23 responses to AR Gov To Follow Indiana Signing Anti-Gay Bill

  1. bluejayray March 28th, 2015 at 1:34 am

    Maybe the MLB will pull out their spring training program.

  2. rg9rts March 28th, 2015 at 1:40 am

    Love to see the look on his face the first tiome he tries to get a slice of pizza and is denied because “We don’t serve your kind of people “

  3. nola878 March 28th, 2015 at 2:18 am

    Don’t believe in heaven nor hell.

    But hope they exist.

    Because: https://www.youtube.com/watch?v=8yNk6bmT0L4

    • The Execrable Bede March 28th, 2015 at 7:35 am

      In every unbeliever’s heart there is an uneasy feeling that, after all, he may awake after death and find himself immortal. This is his punishment for his unbelief. This is the agnostic’s Hell.

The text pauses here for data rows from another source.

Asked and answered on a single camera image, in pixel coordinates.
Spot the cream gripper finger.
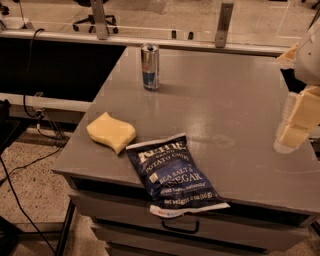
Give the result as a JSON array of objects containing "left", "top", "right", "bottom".
[
  {"left": 276, "top": 44, "right": 298, "bottom": 69},
  {"left": 278, "top": 85, "right": 320, "bottom": 149}
]

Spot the blue Kettle chip bag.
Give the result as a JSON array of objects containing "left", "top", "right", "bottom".
[{"left": 126, "top": 133, "right": 229, "bottom": 218}]

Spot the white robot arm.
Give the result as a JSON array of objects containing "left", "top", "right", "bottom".
[{"left": 273, "top": 20, "right": 320, "bottom": 154}]

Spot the silver blue Red Bull can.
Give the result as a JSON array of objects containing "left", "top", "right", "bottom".
[{"left": 141, "top": 43, "right": 160, "bottom": 91}]

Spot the black office chair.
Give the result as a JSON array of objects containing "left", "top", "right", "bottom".
[{"left": 72, "top": 0, "right": 118, "bottom": 34}]

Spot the yellow sponge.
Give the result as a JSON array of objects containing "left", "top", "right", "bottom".
[{"left": 86, "top": 112, "right": 136, "bottom": 154}]

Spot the right metal bracket post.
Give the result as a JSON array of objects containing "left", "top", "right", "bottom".
[{"left": 215, "top": 1, "right": 234, "bottom": 48}]

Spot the metal bracket post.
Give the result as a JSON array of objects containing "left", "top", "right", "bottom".
[
  {"left": 215, "top": 1, "right": 234, "bottom": 48},
  {"left": 90, "top": 0, "right": 108, "bottom": 40}
]

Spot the black drawer handle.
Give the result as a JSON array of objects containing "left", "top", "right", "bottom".
[{"left": 161, "top": 220, "right": 200, "bottom": 234}]

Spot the left metal bracket post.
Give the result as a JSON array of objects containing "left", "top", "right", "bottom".
[{"left": 90, "top": 0, "right": 108, "bottom": 40}]

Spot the black power cable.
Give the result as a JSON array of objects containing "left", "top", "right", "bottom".
[{"left": 22, "top": 28, "right": 46, "bottom": 119}]

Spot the metal rail frame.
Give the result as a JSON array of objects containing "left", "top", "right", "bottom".
[{"left": 0, "top": 29, "right": 289, "bottom": 57}]

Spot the black floor cable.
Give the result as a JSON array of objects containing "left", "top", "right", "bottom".
[{"left": 0, "top": 139, "right": 68, "bottom": 256}]

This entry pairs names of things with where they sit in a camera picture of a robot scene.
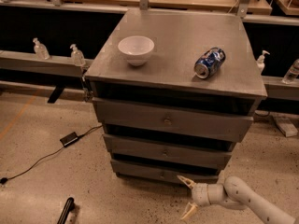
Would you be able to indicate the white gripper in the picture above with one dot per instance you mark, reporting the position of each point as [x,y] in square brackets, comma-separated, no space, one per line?
[199,192]

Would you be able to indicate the grey bottom drawer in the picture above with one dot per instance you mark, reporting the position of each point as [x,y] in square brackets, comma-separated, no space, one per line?
[139,170]

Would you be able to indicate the grey drawer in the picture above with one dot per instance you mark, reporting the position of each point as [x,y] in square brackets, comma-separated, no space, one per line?
[154,150]
[139,170]
[172,120]

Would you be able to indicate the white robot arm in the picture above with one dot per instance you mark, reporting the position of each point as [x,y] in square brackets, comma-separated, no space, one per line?
[234,194]

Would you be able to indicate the grey middle drawer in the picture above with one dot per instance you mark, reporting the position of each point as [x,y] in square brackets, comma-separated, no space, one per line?
[154,150]

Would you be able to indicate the grey top drawer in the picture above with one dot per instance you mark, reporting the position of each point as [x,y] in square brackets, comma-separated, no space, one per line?
[172,120]

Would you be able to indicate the grey wooden drawer cabinet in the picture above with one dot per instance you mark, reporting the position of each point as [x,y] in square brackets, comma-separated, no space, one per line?
[168,78]

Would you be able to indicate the small wooden block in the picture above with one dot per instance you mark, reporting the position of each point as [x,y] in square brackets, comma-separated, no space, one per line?
[286,126]

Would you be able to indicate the black power adapter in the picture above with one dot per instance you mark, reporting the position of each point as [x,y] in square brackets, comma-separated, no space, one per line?
[69,139]

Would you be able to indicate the crushed blue soda can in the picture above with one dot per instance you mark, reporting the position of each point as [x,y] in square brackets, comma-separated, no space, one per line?
[209,63]

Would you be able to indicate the white pump bottle right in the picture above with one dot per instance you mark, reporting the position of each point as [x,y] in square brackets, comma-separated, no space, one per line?
[260,60]

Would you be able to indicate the clear plastic water bottle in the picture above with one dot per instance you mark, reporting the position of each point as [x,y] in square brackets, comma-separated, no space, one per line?
[292,73]

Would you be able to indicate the white ceramic bowl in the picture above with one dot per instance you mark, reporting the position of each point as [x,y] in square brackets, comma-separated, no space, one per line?
[136,49]

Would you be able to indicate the clear pump bottle near cabinet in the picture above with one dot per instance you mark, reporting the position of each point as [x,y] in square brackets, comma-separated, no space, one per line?
[77,56]

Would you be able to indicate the clear pump bottle far left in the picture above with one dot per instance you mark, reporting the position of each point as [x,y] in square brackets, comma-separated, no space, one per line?
[40,49]

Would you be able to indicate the black cylindrical handle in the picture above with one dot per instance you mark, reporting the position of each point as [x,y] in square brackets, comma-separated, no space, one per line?
[68,207]

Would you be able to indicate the grey metal shelf rail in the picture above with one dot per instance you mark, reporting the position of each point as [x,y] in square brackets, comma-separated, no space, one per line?
[29,62]

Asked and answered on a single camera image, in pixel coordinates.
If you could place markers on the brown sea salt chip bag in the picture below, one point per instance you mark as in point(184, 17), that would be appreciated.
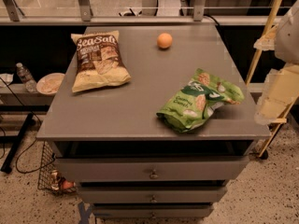
point(99, 62)

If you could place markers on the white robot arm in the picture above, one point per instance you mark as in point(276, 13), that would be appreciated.
point(281, 87)

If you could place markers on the green coconut crunch snack bag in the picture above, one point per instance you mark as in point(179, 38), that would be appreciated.
point(193, 105)

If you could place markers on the grey drawer cabinet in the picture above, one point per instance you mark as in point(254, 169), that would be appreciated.
point(122, 122)

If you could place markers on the orange fruit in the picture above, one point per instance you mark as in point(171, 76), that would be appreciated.
point(164, 41)

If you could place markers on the top grey drawer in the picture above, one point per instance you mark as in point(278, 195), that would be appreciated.
point(151, 169)

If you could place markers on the grey drawer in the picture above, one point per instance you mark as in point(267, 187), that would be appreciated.
point(152, 211)
point(152, 194)
point(151, 169)

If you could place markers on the middle grey drawer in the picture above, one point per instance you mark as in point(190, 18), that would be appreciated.
point(152, 194)

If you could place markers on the bottom grey drawer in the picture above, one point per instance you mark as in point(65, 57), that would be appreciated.
point(152, 211)

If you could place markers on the clear plastic water bottle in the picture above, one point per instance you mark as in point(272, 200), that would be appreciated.
point(26, 77)

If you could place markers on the metal railing with posts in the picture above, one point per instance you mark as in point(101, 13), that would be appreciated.
point(99, 12)

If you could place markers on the black wire basket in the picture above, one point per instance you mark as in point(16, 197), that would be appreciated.
point(50, 179)

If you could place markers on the yellow ladder frame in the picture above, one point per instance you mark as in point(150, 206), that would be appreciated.
point(263, 61)

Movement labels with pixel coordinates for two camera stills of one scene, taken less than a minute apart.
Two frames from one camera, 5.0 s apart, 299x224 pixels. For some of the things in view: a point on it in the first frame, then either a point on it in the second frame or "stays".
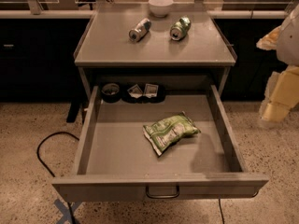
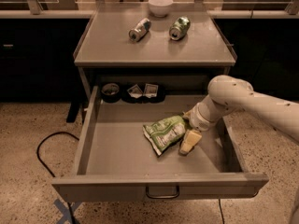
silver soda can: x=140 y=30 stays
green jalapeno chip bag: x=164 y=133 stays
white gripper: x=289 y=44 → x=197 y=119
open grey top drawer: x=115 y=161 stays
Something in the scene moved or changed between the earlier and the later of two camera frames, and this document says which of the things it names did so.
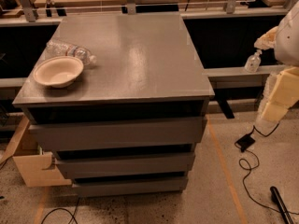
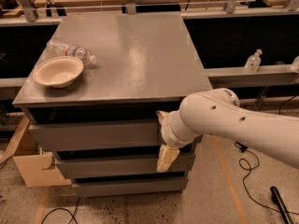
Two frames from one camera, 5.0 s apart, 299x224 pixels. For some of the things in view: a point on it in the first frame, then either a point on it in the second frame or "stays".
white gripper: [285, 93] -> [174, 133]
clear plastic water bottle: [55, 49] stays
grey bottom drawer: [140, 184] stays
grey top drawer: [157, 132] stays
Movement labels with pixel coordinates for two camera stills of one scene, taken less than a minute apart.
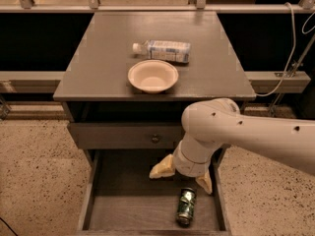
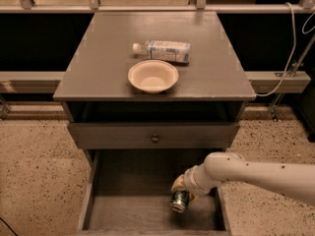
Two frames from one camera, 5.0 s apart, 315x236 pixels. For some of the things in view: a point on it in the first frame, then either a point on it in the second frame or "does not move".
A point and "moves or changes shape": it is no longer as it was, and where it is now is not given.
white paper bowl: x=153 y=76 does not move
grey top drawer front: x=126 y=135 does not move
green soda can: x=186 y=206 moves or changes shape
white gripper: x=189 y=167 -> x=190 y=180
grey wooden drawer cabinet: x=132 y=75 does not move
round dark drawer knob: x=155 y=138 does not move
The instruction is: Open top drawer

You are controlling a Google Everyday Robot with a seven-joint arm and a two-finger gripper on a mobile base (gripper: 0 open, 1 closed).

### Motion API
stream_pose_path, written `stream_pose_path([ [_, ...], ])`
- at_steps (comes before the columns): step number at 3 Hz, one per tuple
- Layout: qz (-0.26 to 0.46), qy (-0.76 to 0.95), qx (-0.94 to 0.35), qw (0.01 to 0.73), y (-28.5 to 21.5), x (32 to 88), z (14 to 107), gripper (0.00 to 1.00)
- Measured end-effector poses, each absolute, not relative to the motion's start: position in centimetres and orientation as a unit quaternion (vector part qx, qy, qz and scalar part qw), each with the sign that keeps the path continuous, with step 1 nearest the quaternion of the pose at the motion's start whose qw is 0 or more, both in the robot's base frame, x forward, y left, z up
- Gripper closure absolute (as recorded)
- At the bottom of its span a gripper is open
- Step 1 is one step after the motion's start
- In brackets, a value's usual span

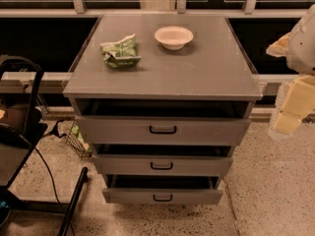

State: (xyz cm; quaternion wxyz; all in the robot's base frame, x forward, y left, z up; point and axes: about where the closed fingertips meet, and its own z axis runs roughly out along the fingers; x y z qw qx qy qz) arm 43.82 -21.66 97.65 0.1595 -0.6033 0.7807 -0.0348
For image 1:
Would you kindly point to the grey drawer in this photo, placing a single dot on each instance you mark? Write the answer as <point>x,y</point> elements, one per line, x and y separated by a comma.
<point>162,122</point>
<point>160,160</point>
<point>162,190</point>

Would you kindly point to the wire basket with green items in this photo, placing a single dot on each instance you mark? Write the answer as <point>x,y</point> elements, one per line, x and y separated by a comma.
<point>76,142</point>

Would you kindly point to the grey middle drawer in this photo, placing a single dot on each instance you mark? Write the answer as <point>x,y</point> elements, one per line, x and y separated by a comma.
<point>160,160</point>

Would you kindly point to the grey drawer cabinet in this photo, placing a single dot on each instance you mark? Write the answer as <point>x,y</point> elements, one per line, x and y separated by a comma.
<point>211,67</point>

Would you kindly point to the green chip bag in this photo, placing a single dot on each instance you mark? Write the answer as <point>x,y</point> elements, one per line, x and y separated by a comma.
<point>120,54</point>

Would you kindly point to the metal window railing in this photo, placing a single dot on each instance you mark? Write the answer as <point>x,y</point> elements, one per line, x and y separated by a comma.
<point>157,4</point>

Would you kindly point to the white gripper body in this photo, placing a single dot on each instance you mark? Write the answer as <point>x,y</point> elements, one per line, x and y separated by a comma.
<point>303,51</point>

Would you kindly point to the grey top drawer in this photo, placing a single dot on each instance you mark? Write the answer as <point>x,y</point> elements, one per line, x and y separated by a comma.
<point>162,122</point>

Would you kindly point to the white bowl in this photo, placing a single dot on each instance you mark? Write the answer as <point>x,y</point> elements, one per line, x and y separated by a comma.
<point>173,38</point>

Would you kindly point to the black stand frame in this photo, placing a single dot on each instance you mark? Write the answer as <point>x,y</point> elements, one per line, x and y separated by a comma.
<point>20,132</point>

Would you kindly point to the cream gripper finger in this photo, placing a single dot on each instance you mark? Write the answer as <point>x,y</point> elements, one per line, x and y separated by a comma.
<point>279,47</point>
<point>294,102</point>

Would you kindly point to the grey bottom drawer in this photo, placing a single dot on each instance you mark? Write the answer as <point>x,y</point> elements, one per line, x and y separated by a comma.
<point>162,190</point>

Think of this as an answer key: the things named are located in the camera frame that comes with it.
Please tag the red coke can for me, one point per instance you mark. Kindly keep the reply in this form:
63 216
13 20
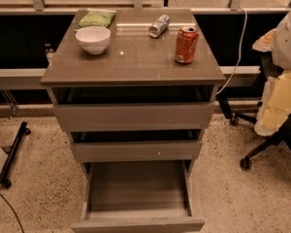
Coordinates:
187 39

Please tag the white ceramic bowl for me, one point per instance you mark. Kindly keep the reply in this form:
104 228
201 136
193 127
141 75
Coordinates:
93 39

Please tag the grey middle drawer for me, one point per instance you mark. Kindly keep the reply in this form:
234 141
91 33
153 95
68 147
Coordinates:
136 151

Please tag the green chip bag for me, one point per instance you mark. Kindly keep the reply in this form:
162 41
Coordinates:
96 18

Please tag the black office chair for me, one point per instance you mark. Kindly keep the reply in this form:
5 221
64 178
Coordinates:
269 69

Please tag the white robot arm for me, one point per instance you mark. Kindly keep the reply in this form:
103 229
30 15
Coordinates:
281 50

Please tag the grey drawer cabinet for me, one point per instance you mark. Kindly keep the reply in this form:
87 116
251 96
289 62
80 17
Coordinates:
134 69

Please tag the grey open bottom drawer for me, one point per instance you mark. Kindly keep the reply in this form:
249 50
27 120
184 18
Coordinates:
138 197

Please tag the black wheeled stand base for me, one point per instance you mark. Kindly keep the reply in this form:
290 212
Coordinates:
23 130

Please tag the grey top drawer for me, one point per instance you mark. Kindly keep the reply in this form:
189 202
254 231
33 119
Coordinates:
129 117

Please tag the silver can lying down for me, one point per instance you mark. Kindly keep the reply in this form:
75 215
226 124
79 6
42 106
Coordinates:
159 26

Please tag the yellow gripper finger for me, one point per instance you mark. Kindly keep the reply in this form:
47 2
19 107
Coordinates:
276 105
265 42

      — H.L. Mencken, A Mencken Chrestomathy

      • OldLefty March 28th, 2015 at 8:13 am

        That’s EXACTLY what the fundamentalist Muslims say about everybody else.

        Meanwhile;

        “In religion and politics people’s beliefs and convictions are in almost every case gotten at second-hand, and without examination, from authorities who have not themselves examined the questions at issue but have taken them at second-hand from other non-examiners, whose opinions about them were not worth a brass farthing.”
        – Autobiography of Mark Twain

      • Aielyn March 28th, 2015 at 10:00 am

        That’s the sort of comment made by somebody who really doesn’t comprehend what agnosticism (or atheism, for that matter) is all about. The agnostic doesn’t believe it’s possible to know whether there is a god, and often that the question is meaningless… if they were to die and discover a life after death, they would simply continue on. There is no fear.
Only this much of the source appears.